◆ TASK PROMPT
From the first line to the last, print the data exactly as it appears.

◆ RECORDED DATA
:::::
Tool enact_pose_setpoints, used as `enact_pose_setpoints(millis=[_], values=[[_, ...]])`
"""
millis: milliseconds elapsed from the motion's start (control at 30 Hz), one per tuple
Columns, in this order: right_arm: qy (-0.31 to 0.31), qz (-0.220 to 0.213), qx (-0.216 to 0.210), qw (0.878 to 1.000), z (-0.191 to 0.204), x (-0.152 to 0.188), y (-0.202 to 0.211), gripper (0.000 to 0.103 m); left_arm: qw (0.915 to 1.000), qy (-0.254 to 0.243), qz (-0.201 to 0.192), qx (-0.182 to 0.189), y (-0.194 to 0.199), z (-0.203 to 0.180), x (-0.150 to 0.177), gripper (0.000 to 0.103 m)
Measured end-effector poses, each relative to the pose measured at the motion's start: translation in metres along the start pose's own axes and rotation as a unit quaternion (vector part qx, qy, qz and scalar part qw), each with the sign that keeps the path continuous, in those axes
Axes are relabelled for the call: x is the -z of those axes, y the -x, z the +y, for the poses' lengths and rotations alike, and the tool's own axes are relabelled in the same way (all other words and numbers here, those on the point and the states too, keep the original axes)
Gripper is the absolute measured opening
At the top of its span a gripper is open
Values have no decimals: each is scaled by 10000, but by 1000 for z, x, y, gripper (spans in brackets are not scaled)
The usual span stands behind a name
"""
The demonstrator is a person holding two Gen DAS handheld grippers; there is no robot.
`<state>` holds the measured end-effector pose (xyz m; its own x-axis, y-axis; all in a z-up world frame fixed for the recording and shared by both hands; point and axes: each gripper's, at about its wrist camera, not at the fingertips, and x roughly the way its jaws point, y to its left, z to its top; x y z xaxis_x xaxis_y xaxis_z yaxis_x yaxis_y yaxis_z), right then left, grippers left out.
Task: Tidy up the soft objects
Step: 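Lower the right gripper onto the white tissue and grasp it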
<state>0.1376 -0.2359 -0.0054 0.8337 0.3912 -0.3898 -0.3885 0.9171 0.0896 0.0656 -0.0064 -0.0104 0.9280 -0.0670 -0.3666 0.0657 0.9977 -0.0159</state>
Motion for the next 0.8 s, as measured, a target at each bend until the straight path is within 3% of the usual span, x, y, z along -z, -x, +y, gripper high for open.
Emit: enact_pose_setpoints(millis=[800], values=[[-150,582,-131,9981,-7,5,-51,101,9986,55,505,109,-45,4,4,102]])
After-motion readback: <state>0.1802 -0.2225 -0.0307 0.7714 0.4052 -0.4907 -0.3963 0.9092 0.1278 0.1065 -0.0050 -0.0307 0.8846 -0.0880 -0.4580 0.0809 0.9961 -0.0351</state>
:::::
◆ RESULT
Tool enact_pose_setpoints, used as `enact_pose_setpoints(millis=[_], values=[[_, ...]])`
"""
millis: milliseconds elapsed from the motion's start (control at 30 Hz), one per tuple
Columns, in this order: right_arm: qy (-0.31 to 0.31), qz (-0.220 to 0.213), qx (-0.216 to 0.210), qw (0.878 to 1.000), z (-0.191 to 0.204), x (-0.152 to 0.188), y (-0.202 to 0.211), gripper (0.000 to 0.103 m); left_arm: qw (0.915 to 1.000), qy (-0.254 to 0.243), qz (-0.201 to 0.192), qx (-0.182 to 0.189), y (-0.194 to 0.199), z (-0.203 to 0.180), x (-0.150 to 0.177), gripper (0.000 to 0.103 m)
Measured end-effector poses, each relative to the pose measured at the motion's start: translation in metres along the start pose's own axes and rotation as a unit quaternion (vector part qx, qy, qz and scalar part qw), each with the sign that keeps the path continuous, in those axes
Axes are relabelled for the call: x is the -z of those axes, y the -x, z the +y, for the poses' lengths and rotations alike, and the tool's own axes are relabelled in the same way (all other words and numbers here, those on the point and the states too, keep the original axes)
Gripper is the absolute measured opening
At the top of its span a gripper is open
Values have no decimals: each is scaled by 10000, but by 1000 for z, x, y, gripper (spans in brackets are not scaled)
The usual span stands behind a name
"""
The demonstrator is a person holding two Gen DAS handheld grippers; there is no robot.
`<state>` holds the measured end-effector pose (xyz m; its own x-axis, y-axis; all in a z-up world frame fixed for the recording and shared by both hands; point and axes: each gripper's, at about its wrist camera, not at the fingertips, and x roughly the way its jaws point, y to its left, z to its top; x y z xaxis_x xaxis_y xaxis_z yaxis_x yaxis_y yaxis_z), right then left, grippers left out.
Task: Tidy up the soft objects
Step: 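Lower the right gripper onto the white tissue and grasp it
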<state>0.1376 -0.2359 -0.0054 0.8337 0.3912 -0.3898 -0.3885 0.9171 0.0896 0.0656 -0.0064 -0.0104 0.9280 -0.0670 -0.3666 0.0657 0.9977 -0.0159</state>
Motion for the next 0.8 s, as measured, a target at each bend until the straight path is within 3% of the usual span, x, y, z along -z, -x, +y, gripper high for open.
Emit: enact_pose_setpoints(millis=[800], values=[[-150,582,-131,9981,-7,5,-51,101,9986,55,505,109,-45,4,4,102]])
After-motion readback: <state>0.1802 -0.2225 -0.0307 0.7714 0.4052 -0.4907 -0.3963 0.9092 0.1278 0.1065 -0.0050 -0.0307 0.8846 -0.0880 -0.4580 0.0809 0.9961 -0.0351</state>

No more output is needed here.